Prada change tout pour relancer Versace. Quelques mois après l’annonce de son rachat pour 1,25 milliard d’euros, et après le départ de Dario Vitale, le groupe de mode a choisi son successeur, en la personne de Pieter Mulier. Fin janvier, le Belge de 60 ans avait annoncé son départ d’Alaïa, rappelle Le Monde, une maison pour qui il présentera une dernière collection au mois de mars. Si son poste de directeur artistique de la maison italienne ne sera effectif qu’au 1er juillet, le designer, très convoité, sera attendu au tournant.

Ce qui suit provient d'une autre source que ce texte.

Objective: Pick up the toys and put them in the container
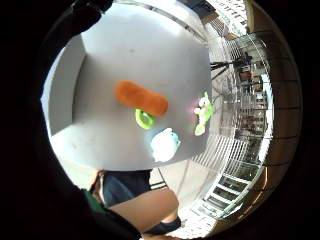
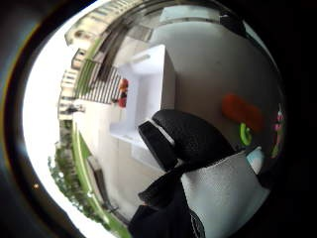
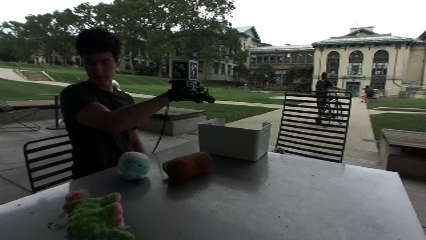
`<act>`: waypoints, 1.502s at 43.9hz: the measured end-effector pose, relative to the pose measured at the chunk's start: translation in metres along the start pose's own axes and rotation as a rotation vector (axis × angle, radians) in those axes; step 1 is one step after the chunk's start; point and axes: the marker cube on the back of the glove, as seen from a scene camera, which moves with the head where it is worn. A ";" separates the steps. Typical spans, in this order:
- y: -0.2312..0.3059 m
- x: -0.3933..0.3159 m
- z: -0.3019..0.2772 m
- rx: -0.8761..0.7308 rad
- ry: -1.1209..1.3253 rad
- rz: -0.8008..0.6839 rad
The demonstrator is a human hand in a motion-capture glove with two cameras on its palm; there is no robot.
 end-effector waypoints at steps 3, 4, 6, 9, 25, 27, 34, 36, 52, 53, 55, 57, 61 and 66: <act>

Un choix finalement logique pour Prada, dont le codirecteur artistique, Raf Simons, a travaillé à ses côtés d’abord chez Jil Sander, puis chez Dior et Calvin Klein. Après une pause salvatrice, où il dénonçait les dérives dans le monde de la mode de luxe, le designer belge avait retrouvé Alaïa. Petite maison, rappellent nos confrères du Monde, il s’agissait d’un terrain parfait pour se relancer et très rapidement, ses collections avaient été commentées et même copiées par la fast-fashion. Alors, pourquoi ce choix pour Versace ?

Un rôle à jouer pour redéfinir la marque

Peut-être pour donner un nouvel élan à la marque et la recadrer. «Le vestiaire Alaïa est sensuel, presque sexuel, mais pas vulgaire. La vulgarité commence quand on reste au milieu, dans le consensus», affirma-t-il dans Le Monde. Il aura en tout cas la lourde tâche de succéder à Donatella Versace, en retrait, et surtout à Dario Vitale qui n’est donc resté que huit mois à la tête de la maison. Il semble en tout cas ne faire aucun doute que la présence de Raf Simons ait joué en faveur de l’arrivée de Pieter Mulier.

Dans un communiqué de presse, le désormais dirigeant de Prada Group, et fils de Miuccia Prada, Lorenzo Bertelli, l’a reconnu : «Quand nous avons envisagé d’acquérir Versace, nous avons identifié Pieter Mulier comme la bonne personne pour la marque. Nous pensons qu’il peut vraiment exprimer tout le potentiel de Versace et qu’il engagera un dialogue fructueux avec son fort héritage.» Pour Raf Simons, c’est aussi la possibilité d’étendre son influence dans la maison, jusqu’alors limitée à Prada.

De son côté, le nouveau directeur artistique belge ne s’est pas exprimé sur son arrivée, peut-être parce qu’il a encore une collection à présenter lors de la Fashion Week de Paris au mois de mars. Les chantiers sont en tout cas importants pour lui, notamment la nécessité de trouver un équilibre entre le riche passé de la marque et une certaine pertinence culturelle, indique Fashion United. Il devra conserver l’audace inhérente à Versace tout en redéfinissant certains codes. Après le «quiet luxury», les consommateurs recherchent nuance, singularité, mais audace. A lui de jouer.